*** Block opens ***

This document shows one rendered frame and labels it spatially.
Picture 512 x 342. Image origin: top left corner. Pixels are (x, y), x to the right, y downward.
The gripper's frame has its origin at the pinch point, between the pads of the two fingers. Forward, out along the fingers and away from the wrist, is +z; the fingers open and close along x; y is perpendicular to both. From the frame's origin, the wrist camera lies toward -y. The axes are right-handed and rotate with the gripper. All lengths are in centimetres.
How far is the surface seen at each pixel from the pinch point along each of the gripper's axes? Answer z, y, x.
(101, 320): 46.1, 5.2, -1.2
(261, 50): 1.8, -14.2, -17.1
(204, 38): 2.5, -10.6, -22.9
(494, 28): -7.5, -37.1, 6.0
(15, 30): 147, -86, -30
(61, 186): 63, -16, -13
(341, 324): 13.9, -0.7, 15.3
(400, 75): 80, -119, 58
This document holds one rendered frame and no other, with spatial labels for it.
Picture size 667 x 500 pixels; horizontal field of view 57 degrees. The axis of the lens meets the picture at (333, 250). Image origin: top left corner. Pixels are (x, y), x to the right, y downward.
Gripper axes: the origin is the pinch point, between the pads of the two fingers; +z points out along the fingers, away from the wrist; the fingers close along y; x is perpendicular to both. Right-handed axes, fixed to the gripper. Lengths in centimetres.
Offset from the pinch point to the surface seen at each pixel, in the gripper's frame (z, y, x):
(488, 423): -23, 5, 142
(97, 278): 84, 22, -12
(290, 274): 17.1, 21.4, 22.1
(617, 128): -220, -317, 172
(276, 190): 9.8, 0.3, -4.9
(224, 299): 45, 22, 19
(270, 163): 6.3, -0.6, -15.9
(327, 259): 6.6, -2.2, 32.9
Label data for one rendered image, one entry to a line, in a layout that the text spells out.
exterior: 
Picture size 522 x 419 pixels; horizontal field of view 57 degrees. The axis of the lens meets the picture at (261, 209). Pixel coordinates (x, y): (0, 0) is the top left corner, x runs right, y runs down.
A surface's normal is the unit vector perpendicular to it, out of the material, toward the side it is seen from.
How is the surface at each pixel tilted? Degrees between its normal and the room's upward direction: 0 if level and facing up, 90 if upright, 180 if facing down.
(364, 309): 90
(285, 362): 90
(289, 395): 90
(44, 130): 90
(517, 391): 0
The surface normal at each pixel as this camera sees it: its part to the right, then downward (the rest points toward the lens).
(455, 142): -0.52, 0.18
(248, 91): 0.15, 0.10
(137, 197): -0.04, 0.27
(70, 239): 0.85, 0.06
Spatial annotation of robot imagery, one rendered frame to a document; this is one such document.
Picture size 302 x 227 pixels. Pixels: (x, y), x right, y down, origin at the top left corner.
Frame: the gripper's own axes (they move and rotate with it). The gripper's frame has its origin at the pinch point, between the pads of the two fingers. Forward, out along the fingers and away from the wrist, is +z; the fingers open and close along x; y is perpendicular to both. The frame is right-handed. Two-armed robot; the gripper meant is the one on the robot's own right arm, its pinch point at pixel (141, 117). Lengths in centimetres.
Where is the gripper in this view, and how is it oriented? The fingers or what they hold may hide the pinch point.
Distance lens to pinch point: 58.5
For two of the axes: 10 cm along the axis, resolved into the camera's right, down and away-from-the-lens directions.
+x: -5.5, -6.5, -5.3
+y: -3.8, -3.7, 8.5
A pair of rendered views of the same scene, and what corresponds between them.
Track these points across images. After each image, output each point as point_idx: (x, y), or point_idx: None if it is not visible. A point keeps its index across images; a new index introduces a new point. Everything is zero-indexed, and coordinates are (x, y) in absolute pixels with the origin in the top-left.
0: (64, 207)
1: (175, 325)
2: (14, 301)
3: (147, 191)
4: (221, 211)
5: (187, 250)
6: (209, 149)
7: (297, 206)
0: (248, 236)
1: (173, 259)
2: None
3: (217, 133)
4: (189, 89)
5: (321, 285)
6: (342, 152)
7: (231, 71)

*** Block closes ***

- TASK DETAILS -
Using the listing above, return word for word each line from the one that has "(341, 324): 13.9, -0.7, 15.3" through the one that has "Picture size 667", and no line outside that range.

- RESULT -
(341, 324): 13.9, -0.7, 15.3
(400, 75): 80, -119, 58
This document holds one rendered frame and no other, with spatial labels for it.
Picture size 667 x 500 pixels; horizontal field of view 57 degrees. The axis of the lens meets the picture at (333, 250). Image origin: top left corner. Pixels are (x, y), x to the right, y downward.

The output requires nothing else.